### Exercise
Each line of the data below containing "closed" needs to be listed.

### Provided material
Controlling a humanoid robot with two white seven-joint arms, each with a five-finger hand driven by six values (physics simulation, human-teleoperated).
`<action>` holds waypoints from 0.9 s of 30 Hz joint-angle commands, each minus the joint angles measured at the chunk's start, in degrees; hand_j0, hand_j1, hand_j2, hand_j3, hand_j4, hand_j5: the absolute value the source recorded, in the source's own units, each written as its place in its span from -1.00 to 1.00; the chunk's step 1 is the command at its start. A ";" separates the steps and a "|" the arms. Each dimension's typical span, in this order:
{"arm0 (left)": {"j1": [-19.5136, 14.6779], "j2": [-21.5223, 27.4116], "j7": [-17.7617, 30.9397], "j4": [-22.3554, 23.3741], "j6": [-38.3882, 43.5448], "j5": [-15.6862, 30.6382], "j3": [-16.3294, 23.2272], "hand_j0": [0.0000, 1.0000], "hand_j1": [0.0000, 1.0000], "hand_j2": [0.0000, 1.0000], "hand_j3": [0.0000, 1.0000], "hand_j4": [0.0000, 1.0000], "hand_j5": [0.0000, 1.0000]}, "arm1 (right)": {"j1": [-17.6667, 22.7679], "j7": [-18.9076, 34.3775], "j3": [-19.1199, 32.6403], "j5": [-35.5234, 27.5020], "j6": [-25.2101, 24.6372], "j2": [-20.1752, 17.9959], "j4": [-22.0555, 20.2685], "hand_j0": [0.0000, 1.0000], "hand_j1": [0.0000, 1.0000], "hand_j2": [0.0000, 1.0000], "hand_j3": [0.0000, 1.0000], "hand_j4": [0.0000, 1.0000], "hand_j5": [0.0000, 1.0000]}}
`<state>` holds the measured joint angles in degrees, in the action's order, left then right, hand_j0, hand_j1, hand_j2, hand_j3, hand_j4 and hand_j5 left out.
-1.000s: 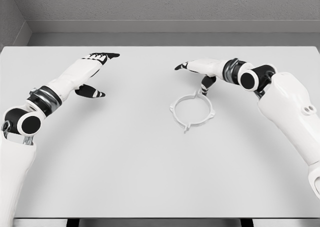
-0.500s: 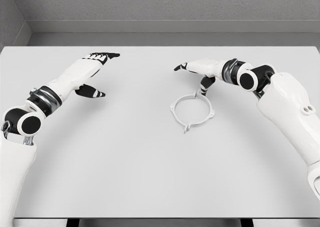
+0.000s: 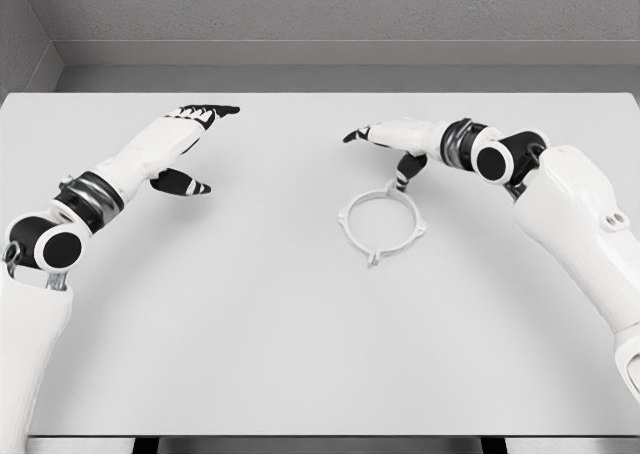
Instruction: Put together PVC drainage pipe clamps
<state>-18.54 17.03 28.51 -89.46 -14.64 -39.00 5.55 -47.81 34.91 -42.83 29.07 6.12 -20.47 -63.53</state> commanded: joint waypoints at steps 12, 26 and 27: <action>0.00 0.02 -0.03 -0.10 0.05 0.24 -0.01 1.00 1.00 1.00 1.00 1.00 1.00 | -0.26 0.09 0.11 0.64 0.03 -0.54 0.95 1.00 1.00 1.00 1.00 1.00 1.00; 2.28 3.00 -0.03 -1.25 -7.95 2.00 -7.92 1.00 1.00 1.00 1.00 1.00 1.00 | -2.20 0.09 0.64 -0.59 7.49 -14.33 0.51 1.00 1.00 1.00 1.00 1.00 1.00; 3.51 5.90 -0.03 -1.25 -9.44 4.37 -8.54 1.00 1.00 1.00 1.00 1.00 1.00 | -2.11 0.09 0.73 -1.73 8.73 -16.00 -0.71 1.00 1.00 1.00 1.00 1.00 1.00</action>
<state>-14.16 20.24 28.55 -90.62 -21.22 -36.87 -1.08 -49.66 35.03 -42.41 28.46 11.67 -33.07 -63.44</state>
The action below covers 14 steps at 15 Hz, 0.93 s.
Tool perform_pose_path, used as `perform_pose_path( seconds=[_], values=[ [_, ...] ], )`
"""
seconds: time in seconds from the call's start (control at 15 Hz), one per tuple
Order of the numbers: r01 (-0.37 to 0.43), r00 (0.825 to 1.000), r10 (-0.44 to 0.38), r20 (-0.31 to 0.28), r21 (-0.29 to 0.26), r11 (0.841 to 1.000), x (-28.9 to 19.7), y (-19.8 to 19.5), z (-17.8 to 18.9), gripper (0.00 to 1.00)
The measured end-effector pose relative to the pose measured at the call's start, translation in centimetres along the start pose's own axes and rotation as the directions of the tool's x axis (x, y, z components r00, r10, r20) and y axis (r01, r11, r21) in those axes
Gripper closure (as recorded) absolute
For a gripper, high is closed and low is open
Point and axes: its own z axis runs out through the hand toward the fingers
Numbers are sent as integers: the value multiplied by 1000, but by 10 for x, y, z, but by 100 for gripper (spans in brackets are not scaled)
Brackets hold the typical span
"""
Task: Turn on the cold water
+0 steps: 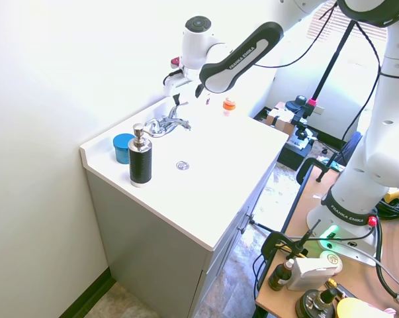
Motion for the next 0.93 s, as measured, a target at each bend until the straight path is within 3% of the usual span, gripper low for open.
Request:
perform_pose_path(
  seconds=[0.6, 0.8, 0.93],
  values=[
    [-16, 999, 17, 47, -21, 1000, -19, 52, -25, 0],
    [-28, 996, 29, 89, -22, 999, -29, 87, -40, 0],
    [-27, 988, 27, 150, -4, 1000, -30, 113, -59, 0]
  ],
)
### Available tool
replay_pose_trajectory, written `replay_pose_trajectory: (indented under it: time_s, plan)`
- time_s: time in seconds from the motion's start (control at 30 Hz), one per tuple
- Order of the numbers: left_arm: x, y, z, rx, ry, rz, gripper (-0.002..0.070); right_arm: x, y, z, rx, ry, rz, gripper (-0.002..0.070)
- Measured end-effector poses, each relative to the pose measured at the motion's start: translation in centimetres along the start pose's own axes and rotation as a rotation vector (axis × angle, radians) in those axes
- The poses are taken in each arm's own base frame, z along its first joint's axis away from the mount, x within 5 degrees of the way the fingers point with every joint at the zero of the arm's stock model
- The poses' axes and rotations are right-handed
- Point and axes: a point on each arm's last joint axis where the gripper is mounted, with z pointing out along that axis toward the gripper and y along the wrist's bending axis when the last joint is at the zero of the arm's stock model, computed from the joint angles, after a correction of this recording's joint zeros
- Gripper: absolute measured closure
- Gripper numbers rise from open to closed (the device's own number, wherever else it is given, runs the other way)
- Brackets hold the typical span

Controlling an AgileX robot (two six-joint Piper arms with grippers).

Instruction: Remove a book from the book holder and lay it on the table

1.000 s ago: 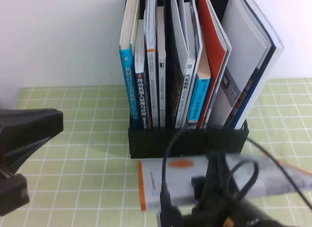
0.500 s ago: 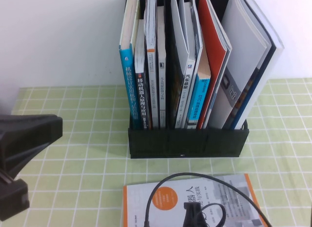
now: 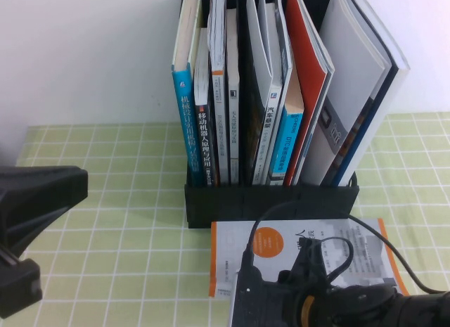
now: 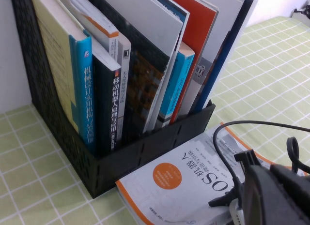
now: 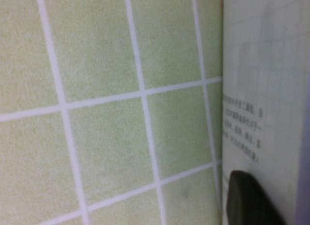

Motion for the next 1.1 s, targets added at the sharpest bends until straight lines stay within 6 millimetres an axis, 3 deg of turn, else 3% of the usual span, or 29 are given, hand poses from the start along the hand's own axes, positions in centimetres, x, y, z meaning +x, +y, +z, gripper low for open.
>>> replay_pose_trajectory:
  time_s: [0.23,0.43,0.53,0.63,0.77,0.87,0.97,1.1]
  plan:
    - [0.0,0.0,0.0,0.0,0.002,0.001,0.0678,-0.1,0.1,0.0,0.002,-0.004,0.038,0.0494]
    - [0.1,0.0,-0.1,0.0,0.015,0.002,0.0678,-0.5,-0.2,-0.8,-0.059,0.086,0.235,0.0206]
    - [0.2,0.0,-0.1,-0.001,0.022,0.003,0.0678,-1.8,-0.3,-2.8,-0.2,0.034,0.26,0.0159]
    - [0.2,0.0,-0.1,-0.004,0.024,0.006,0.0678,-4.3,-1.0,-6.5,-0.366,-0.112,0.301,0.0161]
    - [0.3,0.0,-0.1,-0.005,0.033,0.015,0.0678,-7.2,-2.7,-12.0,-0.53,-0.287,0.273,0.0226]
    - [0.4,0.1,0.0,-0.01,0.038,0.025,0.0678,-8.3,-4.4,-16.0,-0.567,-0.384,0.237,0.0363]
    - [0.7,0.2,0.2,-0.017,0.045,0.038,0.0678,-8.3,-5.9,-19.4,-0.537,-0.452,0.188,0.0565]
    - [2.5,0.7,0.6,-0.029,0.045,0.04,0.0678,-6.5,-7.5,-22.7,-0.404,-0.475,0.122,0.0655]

### Written answer
For a gripper, high is closed and low is open
- Gripper numbers rise from open to closed (the device's own number, wherever else it is given, runs the other way)

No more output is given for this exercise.